Stephen Keener, Little League Baseball president and chief executive, has been faced with a lot of pressure to protect the arms of young baseball pitchers. The main complaint that he hears is that breaking pitches should be banned from youth baseball, according to The New York Times.
While this has been a hot topic of discussion for years now, new evidence shows that curveballs cannot be directly correlated with arm injuries at all. Dr. James Andrews, who is perhaps the most well known sports surgeon in the country, told the news source that based on his own research on the topic, the force of throwing breaking pitches and fastballs were no different, so long as the athlete was using proper mechanics.
The reality is that young arms simply haven't developed enough to throw a large volume of pitches, curveballs or otherwise. When these athletes get fatigued, their mechanics break down and that's how injuries occur, Andrews explained.

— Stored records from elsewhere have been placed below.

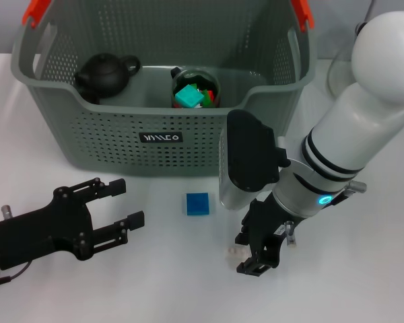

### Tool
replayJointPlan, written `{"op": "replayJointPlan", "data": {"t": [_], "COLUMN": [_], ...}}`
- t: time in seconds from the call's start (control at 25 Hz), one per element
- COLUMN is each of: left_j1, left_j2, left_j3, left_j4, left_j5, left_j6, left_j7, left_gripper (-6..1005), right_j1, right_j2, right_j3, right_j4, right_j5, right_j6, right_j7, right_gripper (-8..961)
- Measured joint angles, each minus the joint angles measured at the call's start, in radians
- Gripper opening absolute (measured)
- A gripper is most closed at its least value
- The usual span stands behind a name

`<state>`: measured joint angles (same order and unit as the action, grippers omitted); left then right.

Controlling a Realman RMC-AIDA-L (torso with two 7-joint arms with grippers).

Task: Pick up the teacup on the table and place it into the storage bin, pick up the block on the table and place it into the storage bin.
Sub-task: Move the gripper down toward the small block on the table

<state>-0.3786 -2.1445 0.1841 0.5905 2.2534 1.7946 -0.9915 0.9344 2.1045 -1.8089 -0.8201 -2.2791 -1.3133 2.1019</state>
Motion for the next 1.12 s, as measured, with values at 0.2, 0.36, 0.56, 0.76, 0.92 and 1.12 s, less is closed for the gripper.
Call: {"op": "replayJointPlan", "data": {"t": [0.2,0.36,0.56,0.76,0.92,1.12], "left_j1": [0.0,0.002,0.003,0.003,0.003,0.0], "left_j2": [0.0,0.0,0.0,0.0,0.0,0.0], "left_j3": [0.0,0.0,0.0,0.0,0.0,0.0], "left_j4": [0.0,0.0,0.0,0.0,0.0,0.0], "left_j5": [0.0,0.0,0.0,0.0,0.0,0.0], "left_j6": [0.0,0.0,0.0,0.0,0.0,0.0], "left_j7": [-0.001,-0.001,-0.001,-0.001,-0.001,-0.001], "left_gripper": [691,691,691,691,691,691], "right_j1": [-0.001,-0.002,-0.002,-0.001,0.001,0.005], "right_j2": [0.004,0.004,0.005,0.002,0.0,0.0], "right_j3": [-0.015,-0.016,-0.014,-0.008,-0.008,-0.008], "right_j4": [0.004,0.004,0.004,0.004,0.006,0.013], "right_j5": [-0.005,-0.005,-0.003,-0.002,-0.004,-0.004], "right_j6": [0.02,0.024,0.029,0.029,0.029,0.029], "right_j7": [-0.009,-0.011,-0.001,0.006,0.007,0.007], "right_gripper": [519,518,457,396,259,155]}}
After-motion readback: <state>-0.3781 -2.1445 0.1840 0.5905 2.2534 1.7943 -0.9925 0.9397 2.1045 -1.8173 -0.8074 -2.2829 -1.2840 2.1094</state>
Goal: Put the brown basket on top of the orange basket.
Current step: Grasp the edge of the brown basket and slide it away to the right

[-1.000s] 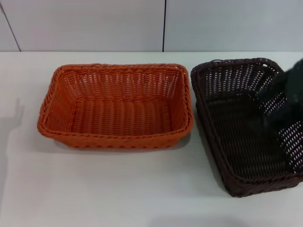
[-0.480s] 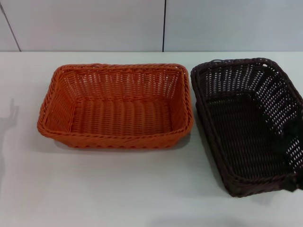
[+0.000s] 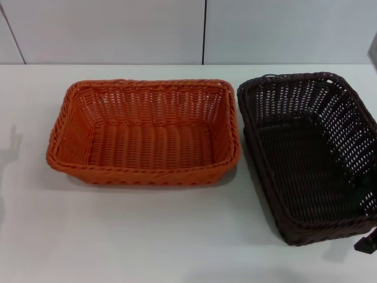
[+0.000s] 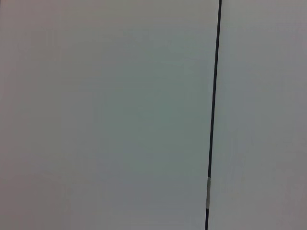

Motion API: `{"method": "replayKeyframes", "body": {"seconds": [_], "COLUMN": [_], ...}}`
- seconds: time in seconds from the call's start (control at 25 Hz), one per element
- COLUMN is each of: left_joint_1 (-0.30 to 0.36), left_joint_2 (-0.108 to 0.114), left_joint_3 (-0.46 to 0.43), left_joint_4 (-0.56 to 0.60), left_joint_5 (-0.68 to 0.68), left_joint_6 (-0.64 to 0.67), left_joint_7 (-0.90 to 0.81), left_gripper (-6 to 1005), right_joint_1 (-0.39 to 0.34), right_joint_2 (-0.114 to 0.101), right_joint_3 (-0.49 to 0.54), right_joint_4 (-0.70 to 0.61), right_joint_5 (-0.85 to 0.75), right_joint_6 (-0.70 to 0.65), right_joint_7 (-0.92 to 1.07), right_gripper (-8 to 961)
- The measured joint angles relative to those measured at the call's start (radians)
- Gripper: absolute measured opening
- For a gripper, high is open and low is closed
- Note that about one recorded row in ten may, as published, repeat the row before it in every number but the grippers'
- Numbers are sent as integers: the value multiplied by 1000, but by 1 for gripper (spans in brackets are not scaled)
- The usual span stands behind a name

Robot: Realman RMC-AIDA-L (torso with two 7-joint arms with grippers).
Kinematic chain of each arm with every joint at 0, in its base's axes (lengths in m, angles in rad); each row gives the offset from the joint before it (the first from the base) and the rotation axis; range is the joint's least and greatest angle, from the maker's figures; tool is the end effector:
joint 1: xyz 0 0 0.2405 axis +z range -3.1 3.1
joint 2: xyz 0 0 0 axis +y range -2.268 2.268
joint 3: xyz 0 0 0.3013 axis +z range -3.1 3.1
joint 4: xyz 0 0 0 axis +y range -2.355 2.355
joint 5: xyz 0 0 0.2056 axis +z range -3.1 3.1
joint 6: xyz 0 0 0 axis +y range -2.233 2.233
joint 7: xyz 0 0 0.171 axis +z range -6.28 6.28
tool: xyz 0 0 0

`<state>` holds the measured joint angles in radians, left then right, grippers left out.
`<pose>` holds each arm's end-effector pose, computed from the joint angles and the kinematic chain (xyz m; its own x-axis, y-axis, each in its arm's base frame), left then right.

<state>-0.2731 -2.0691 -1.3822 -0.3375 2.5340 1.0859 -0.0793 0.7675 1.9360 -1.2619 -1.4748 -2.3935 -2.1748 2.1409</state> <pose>-0.4081 0.3471 0.0272 0.6743 -0.0988 0.7318 0.7345 0.1923 -0.6508 0.1777 0.3417 0.0352 0.8580 -0.1504 0.4911 -0.1947 -0.9801 0.0399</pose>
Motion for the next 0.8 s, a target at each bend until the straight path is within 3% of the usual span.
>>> {"method": "replayKeyframes", "body": {"seconds": [0.08, 0.12, 0.16, 0.32, 0.56, 0.8], "left_joint_1": [1, 1, 2, 1, 1, -4], "left_joint_2": [0, 0, 0, 0, 0, 2], "left_joint_3": [0, 0, 1, 1, 2, 1], "left_joint_4": [0, 0, 0, 0, 7, 14], "left_joint_5": [0, 0, 0, 0, 0, 0], "left_joint_6": [0, -1, -2, -4, -5, -7], "left_joint_7": [0, 0, 0, 1, 1, 0], "left_gripper": [766, 766, 766, 766, 766, 766], "right_joint_1": [6, 8, 8, 11, 11, 29], "right_joint_2": [23, 49, 49, 84, 107, 110], "right_joint_3": [2, 6, 6, 27, 19, 21], "right_joint_4": [11, 13, 13, 14, 50, 139], "right_joint_5": [-59, -120, -120, -149, -147, -162], "right_joint_6": [15, 35, 35, 57, 58, 73], "right_joint_7": [-22, -53, -53, -82, -92, -108], "right_gripper": [827, 827, 827, 826, 826, 825]}}
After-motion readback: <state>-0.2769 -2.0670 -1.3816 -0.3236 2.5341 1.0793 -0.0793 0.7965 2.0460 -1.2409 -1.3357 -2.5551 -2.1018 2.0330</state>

Keener said to the Times that while Little League doesn't encourage the use of breaking pitches, it wouldn't be practical to ban it across the more than 7,000 leagues in the organization.
"I applaud people for trying to [ban curveballs]," Keener told the source. "But we often have volunteer umpires in a Little League trying to make balls-and-strikes calls and basepath calls, and it would be a very hard thing to ask them to also decide if a pitcher intentionally tried to throw a breaking pitch. What if that pitcher just has natural movement on his fastball?"
One of the most important pieces of baseball equipment that coaches of youth teams need to have is a pitch counter. There should be a comprehensive chart of how many innings and pitches each player has thrown so that he doesn't get overworked.